> **Records provided**
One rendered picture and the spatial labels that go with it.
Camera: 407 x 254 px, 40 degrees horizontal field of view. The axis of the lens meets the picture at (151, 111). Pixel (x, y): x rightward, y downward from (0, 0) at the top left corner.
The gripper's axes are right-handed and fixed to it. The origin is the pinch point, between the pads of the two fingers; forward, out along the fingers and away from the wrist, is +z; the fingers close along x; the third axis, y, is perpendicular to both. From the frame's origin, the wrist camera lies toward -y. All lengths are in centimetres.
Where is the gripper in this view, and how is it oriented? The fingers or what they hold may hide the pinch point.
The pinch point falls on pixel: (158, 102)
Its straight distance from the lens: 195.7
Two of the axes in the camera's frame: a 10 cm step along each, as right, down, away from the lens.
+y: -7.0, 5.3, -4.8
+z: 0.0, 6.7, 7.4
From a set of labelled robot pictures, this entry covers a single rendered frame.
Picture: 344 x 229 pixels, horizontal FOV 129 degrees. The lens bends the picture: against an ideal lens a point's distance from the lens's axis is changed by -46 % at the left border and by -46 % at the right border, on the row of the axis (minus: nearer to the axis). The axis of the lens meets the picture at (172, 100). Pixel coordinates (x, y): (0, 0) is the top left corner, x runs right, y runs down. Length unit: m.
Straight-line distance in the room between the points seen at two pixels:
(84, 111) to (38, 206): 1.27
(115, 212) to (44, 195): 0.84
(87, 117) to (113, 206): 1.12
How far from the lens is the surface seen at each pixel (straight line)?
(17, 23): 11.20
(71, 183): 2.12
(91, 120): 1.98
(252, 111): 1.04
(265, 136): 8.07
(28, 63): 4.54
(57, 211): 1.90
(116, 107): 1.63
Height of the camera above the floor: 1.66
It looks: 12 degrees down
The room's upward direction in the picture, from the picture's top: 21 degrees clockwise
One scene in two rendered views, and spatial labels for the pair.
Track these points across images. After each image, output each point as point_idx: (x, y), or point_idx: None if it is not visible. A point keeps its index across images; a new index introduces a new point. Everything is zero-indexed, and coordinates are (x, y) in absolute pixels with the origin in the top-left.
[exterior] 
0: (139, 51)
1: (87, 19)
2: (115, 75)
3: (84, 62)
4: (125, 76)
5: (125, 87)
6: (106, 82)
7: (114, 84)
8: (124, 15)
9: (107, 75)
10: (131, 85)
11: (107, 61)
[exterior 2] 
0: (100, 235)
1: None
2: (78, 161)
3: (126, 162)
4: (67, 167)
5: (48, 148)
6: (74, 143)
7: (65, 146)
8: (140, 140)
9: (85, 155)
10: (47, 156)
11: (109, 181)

> **Required action**
Print every entry exactly as written.

> **Answer box**
One rendered picture and the spatial labels that go with it.
Camera: 407 x 254 px, 40 degrees horizontal field of view. The axis of the lens meets the picture at (151, 111). Pixel (x, y): x rightward, y downward from (0, 0) at the top left corner.
The gripper's axes are right-handed and fixed to it. The origin is the pinch point, between the pads of the two fingers; forward, out along the fingers and away from the wrist, is +z; the fingers close along x; the third axis, y, is perpendicular to both. From the frame's origin, the wrist camera lies toward -y. All lengths are in centimetres.
Where is the gripper in this view, and how is it oriented? The fingers or what they hold may hide the pinch point.
The pinch point falls on pixel: (158, 102)
Its straight distance from the lens: 195.7
Two of the axes in the camera's frame: a 10 cm step along each, as right, down, away from the lens.
+y: -7.0, 5.3, -4.8
+z: 0.0, 6.7, 7.4
From a set of labelled robot pictures, this entry covers a single rendered frame.
Picture: 344 x 229 pixels, horizontal FOV 129 degrees. The lens bends the picture: against an ideal lens a point's distance from the lens's axis is changed by -46 % at the left border and by -46 % at the right border, on the row of the axis (minus: nearer to the axis). The axis of the lens meets the picture at (172, 100). Pixel coordinates (x, y): (0, 0) is the top left corner, x runs right, y runs down. Length unit: m.
Straight-line distance in the room between the points seen at two pixels:
(84, 111) to (38, 206): 1.27
(115, 212) to (44, 195): 0.84
(87, 117) to (113, 206): 1.12
How far from the lens is the surface seen at each pixel (straight line)?
(17, 23): 11.20
(71, 183): 2.12
(91, 120): 1.98
(252, 111): 1.04
(265, 136): 8.07
(28, 63): 4.54
(57, 211): 1.90
(116, 107): 1.63
Height of the camera above the floor: 1.66
It looks: 12 degrees down
The room's upward direction in the picture, from the picture's top: 21 degrees clockwise
One scene in two rendered views, and spatial labels for the pair.
Track these points across images. After each image, output each point as point_idx: (x, y), or point_idx: None if it is not visible. A point keeps its index across images; a new index introduces a new point. Everything is zero-indexed, and coordinates are (x, y) in absolute pixels with the origin in the top-left.
[exterior] 
0: (139, 51)
1: (87, 19)
2: (115, 75)
3: (84, 62)
4: (125, 76)
5: (125, 87)
6: (106, 82)
7: (114, 84)
8: (124, 15)
9: (107, 75)
10: (131, 85)
11: (107, 61)
[exterior 2] 
0: (100, 235)
1: None
2: (78, 161)
3: (126, 162)
4: (67, 167)
5: (48, 148)
6: (74, 143)
7: (65, 146)
8: (140, 140)
9: (85, 155)
10: (47, 156)
11: (109, 181)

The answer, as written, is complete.